> Given entries
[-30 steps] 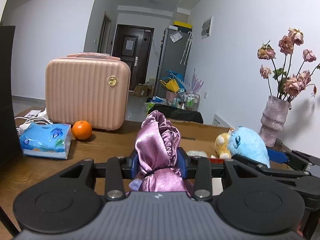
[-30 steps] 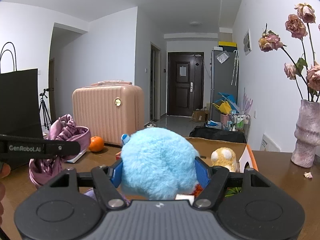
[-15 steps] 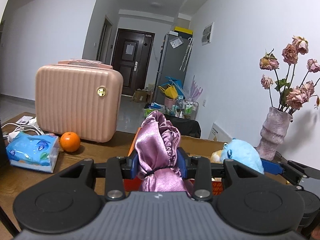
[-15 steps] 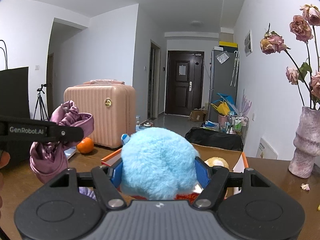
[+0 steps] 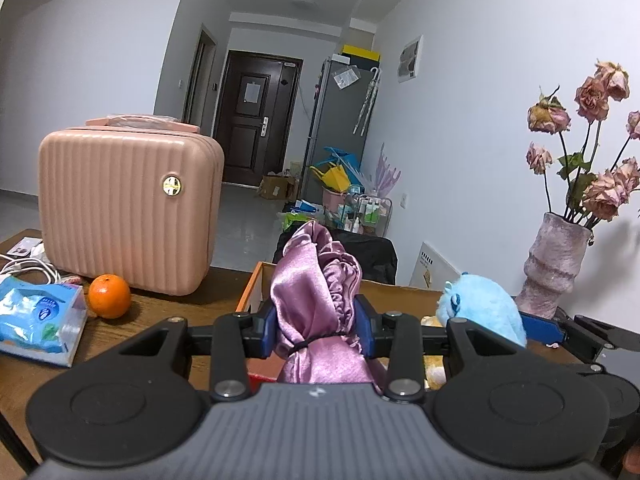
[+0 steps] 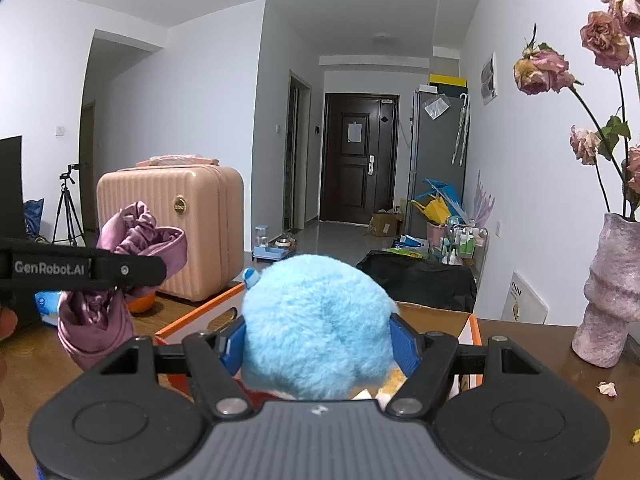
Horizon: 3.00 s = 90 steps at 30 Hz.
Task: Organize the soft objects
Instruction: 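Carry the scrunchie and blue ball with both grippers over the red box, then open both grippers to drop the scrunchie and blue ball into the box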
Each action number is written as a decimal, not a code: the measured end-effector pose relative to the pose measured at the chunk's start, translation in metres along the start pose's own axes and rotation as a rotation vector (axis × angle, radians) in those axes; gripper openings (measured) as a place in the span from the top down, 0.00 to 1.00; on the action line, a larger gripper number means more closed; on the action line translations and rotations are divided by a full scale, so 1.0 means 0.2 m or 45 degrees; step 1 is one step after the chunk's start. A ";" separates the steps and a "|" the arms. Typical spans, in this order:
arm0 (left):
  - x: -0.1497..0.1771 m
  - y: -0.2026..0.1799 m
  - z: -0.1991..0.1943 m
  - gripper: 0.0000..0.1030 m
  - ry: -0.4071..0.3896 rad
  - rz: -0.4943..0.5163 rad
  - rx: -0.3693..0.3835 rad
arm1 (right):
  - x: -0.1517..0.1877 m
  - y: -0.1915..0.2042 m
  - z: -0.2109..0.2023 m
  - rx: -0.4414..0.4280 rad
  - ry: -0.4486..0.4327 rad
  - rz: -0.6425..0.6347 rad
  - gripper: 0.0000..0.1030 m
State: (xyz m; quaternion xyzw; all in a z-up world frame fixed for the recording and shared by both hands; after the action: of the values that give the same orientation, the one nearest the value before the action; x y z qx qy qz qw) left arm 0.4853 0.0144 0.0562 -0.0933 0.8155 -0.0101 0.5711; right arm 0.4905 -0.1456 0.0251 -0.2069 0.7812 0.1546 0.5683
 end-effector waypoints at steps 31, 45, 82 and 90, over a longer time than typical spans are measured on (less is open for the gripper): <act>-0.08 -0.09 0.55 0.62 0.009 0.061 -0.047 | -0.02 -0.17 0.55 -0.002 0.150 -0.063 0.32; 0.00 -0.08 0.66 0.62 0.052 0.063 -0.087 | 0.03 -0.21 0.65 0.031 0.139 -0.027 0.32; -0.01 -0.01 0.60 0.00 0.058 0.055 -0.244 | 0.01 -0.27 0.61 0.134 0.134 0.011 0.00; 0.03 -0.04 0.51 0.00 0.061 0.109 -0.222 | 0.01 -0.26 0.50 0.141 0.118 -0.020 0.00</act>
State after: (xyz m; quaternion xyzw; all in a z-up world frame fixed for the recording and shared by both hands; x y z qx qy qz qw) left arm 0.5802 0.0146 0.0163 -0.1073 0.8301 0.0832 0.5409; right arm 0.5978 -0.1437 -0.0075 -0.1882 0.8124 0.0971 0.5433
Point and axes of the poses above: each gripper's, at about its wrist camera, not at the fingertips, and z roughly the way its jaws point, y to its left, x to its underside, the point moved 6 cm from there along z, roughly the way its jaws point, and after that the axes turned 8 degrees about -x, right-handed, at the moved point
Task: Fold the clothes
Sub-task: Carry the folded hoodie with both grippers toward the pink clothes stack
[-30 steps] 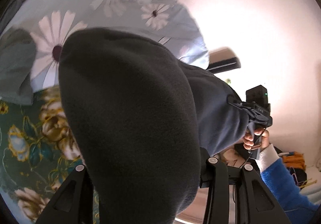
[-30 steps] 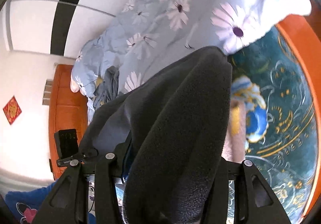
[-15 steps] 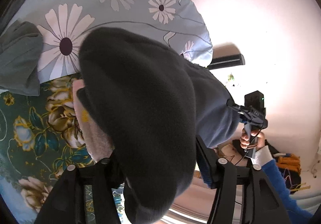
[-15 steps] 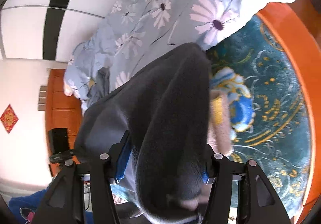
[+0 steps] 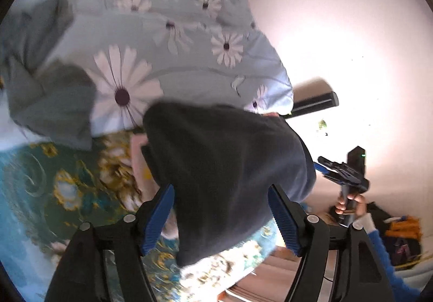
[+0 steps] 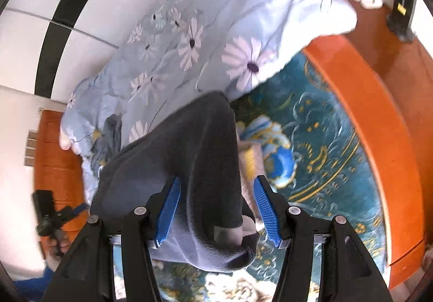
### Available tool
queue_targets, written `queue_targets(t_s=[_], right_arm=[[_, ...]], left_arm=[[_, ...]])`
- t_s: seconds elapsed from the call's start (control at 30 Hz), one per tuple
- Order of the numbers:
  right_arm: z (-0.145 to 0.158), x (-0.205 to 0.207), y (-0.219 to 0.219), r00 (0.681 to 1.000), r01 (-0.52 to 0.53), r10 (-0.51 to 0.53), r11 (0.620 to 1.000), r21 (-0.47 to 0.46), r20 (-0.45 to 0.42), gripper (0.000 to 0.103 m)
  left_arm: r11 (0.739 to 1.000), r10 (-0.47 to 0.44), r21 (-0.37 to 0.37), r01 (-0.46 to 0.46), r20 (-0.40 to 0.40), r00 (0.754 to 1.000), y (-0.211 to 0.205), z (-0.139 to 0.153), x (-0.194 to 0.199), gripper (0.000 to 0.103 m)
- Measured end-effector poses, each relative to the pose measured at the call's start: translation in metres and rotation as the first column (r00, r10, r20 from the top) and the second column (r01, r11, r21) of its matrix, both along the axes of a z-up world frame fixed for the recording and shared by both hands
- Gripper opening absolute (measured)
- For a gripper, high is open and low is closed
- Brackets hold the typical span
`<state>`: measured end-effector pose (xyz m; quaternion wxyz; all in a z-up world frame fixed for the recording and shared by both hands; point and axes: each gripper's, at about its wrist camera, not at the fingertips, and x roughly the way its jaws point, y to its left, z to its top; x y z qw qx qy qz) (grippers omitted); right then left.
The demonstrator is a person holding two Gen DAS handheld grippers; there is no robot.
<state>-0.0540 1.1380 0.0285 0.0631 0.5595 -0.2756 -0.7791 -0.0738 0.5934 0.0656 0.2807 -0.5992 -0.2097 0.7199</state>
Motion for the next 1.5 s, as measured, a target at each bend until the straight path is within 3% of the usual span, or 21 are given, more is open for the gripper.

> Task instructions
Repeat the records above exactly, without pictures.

> Solution for this task
[-30 steps] 
[-30 steps] 
[-15 steps] 
[-15 steps] 
[+0 steps] 
[+0 steps] 
Horizon: 3.00 s = 90 steps at 30 Hz.
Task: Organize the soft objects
Instruction: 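Carry the scrunchie and blue ball with both grippers over the red box, then open both grippers to drop the scrunchie and blue ball into the box
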Each action number is written as a decimal, not a code: the measured end-effector pose relative to the pose measured at the chunk's start, translation in metres along the start pose's own axes and rotation as a rotation vector (axis × angle, radians) in those axes; gripper openings (measured) as a place in the span from the top down, 0.00 to 1.00; on the action line, a larger gripper number means more closed; on the action line translations and rotations are divided by a full scale, so 1.0 means 0.2 m or 45 degrees; step 1 is one step after the chunk's start. A ";" separates the steps and a "|" the arms. Typical spans, in this order:
arm0 (left):
  - x: -0.1497..0.1771 m
  - y: -0.2026..0.1799 m
  - z: -0.1991..0.1943 m
  - gripper: 0.0000..0.1030 m
  - ry: -0.4071..0.3896 rad
  - rz: -0.4943..0.5163 rad
  - rx: -0.3693..0.3835 rad
arm1 (right):
  - x: -0.1517..0.1877 m
  - y: -0.1915..0.2042 m
  - z: -0.2109..0.2023 m
  - rx: -0.4414..0.4280 rad
  - ry: -0.4486..0.4327 rad
  - rz: -0.6425..0.6347 rad
  - gripper: 0.0000..0.1030 m
State: (xyz m; quaternion xyzw; all in a z-up world frame fixed for the recording and shared by both hands; after the action: of the values that give the same orientation, the one nearest the value before the action; x y z qx qy qz qw) left arm 0.4853 0.0144 0.0562 -0.0933 0.8155 -0.0101 0.5711; right arm 0.4905 -0.1456 0.0251 -0.2069 0.7812 0.1546 0.5683
 end-effector waypoints at steps 31, 45, 82 and 90, over a longer time than typical spans are measured on (less is open for the gripper): <act>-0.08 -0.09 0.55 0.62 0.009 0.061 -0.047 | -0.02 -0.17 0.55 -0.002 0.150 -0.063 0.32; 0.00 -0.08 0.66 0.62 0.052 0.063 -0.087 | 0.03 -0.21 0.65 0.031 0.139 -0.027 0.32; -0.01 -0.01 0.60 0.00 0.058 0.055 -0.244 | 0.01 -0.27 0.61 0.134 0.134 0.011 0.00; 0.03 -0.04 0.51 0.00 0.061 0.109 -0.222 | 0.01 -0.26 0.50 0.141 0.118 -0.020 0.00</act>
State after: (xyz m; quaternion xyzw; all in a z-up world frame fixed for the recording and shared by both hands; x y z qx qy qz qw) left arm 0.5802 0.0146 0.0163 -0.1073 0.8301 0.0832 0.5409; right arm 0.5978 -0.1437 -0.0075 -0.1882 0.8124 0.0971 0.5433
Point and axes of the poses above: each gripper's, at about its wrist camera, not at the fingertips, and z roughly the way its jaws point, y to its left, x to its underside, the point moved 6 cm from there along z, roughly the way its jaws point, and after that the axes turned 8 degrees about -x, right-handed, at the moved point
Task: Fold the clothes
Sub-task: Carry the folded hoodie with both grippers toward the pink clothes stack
[-30 steps] 
[-30 steps] 
[-15 steps] 
[-15 steps] 
[+0 steps] 
[+0 steps] 
### Available tool
queue_targets, written `queue_targets(t_s=[_], right_arm=[[_, ...]], left_arm=[[_, ...]])`
- t_s: seconds elapsed from the call's start (control at 30 Hz), one per tuple
- Order of the numbers:
  right_arm: z (-0.145 to 0.158), x (-0.205 to 0.207), y (-0.219 to 0.219), r00 (0.681 to 1.000), r01 (-0.52 to 0.53), r10 (-0.51 to 0.53), r11 (0.620 to 1.000), r21 (-0.47 to 0.46), r20 (-0.45 to 0.42), gripper (0.000 to 0.103 m)
  left_arm: r11 (0.739 to 1.000), r10 (-0.47 to 0.44), r21 (-0.37 to 0.37), r01 (-0.46 to 0.46), r20 (-0.40 to 0.40), r00 (0.754 to 1.000), y (-0.211 to 0.205), z (-0.139 to 0.153), x (-0.194 to 0.199), gripper (0.000 to 0.103 m)
- Measured end-effector poses, each relative to the pose measured at the call's start: translation in metres and rotation as the first column (r00, r10, r20 from the top) and the second column (r01, r11, r21) of its matrix, both along the axes of a z-up world frame fixed for the recording and shared by both hands
- Gripper opening absolute (measured)
- For a gripper, high is open and low is closed
- Brackets hold the typical span
`<state>`: measured end-effector pose (xyz m; quaternion wxyz; all in a z-up world frame fixed for the recording and shared by both hands; point and axes: each gripper's, at about its wrist camera, not at the fingertips, and x roughly the way its jaws point, y to its left, z to its top; x y z qw qx qy qz) (grippers omitted); right then left.
The demonstrator is a person holding two Gen DAS handheld grippers; there is no robot.
<state>-0.0540 1.1380 0.0285 0.0631 0.5595 -0.2756 -0.7791 -0.0738 0.5934 0.0656 0.2807 -0.5992 -0.2097 0.7199</state>
Motion for the next 1.5 s, as measured, a target at each bend until the straight path is within 3% of the usual span, or 21 are given, more is open for the gripper.

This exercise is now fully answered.